A woman accesses the Fastly website David G. Folgueiras
Infrastructures are boring until something breaks.
Few examples illustrate this fact more memorably than the compelling story of a hip-width freighter stuck for six days in the Suez Canal.
The
Ever Given
drama
was followed by the masses with the fizz of a Capitol storming or Eurovision contest, spawning its own cloud of hoaxes, memes, and at least one good lesson. If global shipping depends on a 200,000-ton ship traversing the 193.30 kilometers of the narrow canal several times a day, we have a serious problem. Unfortunately, not all bottlenecks are visible from space.
Unlike freighters, CDNs (Content Delivery Networks) are invisible to the eye.
It is impossible to realize the number of pages that depend on a single CDN company until one day we can no longer read the newspaper or buy a book for Prime.
Fastly, the support company that downed hundreds of pages Tuesday, has about 5% of the total CDN market.
It serves the pages of newspapers, governments, businesses, transport networks, universities, hospitals and NGOs.
And it's not even the largest content freighter.
It is a small freighter compared to others like Amazon CloudFront.
Unlike
Ever Given
We cannot look at Fastly from above and imagine how he got stuck or who is responsible. Nor can we investigate from the inside, because it is a private critical infrastructure, a black box strongly protected by intellectual property laws. Impossible to know if the outage is due to a technical failure, outdated installations, human error, or carelessness in updating systems. Nor can we know if they have been victims of cyber blackmail like the one that paralyzed last May and for several days the infrastructures of one of the largest oil pipeline networks in the United States, Colonial Pipeline. We would not know if the US government - the only one to which a US company is accountable - had blocked the free flow of content under the premise of a terrorist attack. We cannot know anything or do anything.We can only remember the important lesson of network theory: the centralization of infrastructures weakens, the concentration of power corrupts.

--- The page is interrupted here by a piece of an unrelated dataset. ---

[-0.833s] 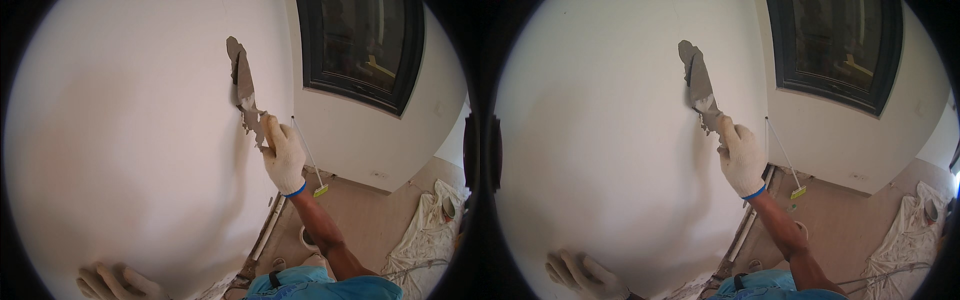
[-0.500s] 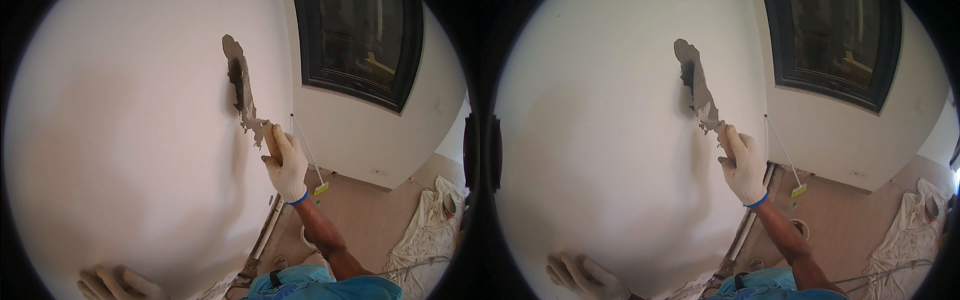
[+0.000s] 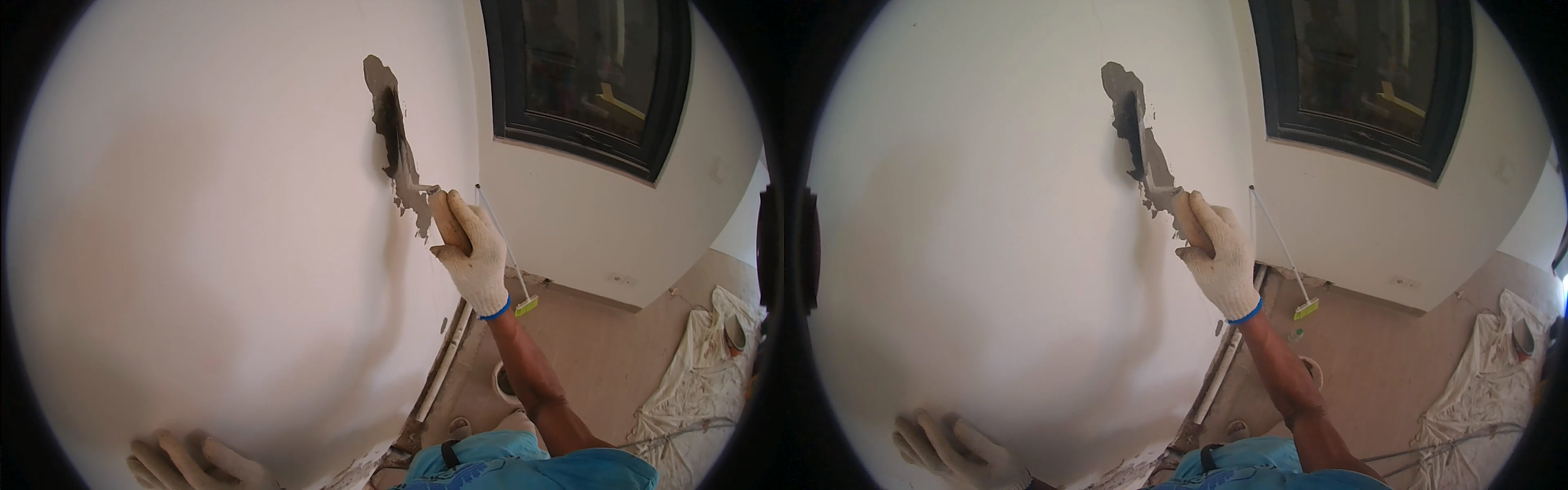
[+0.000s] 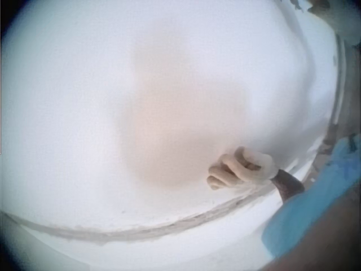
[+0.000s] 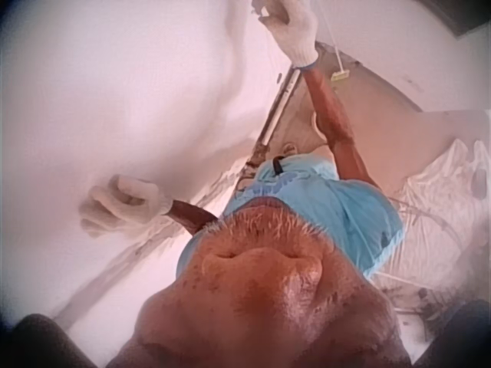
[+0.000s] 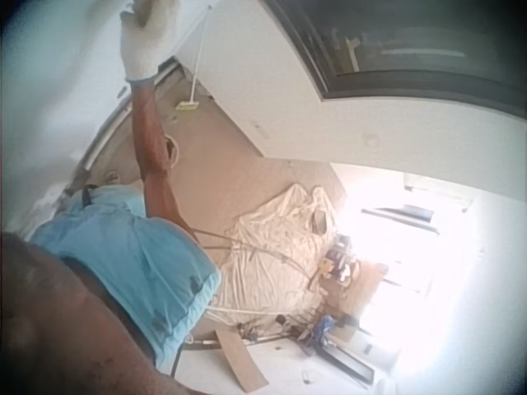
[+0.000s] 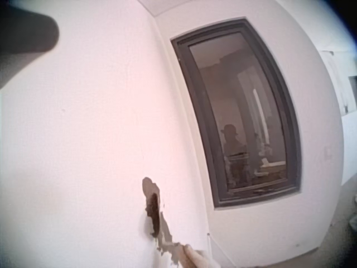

For a network to be efficient and secure, resilient and free, four ingredients are needed: redundancy, transparency, globality and decentralization.
This is how the internet was designed 52 years ago, but today our dependence grows parallel to the abandonment of those principles, which are not only technical but also political.
One has to wonder what freedom of the press means when a single alleged failure in a distant private company can shut down dozens of media outlets in Spain without any explanation.
And what are we going to do about it, before it happens again and gets worse.
Marta Peirano
is a writer and journalist.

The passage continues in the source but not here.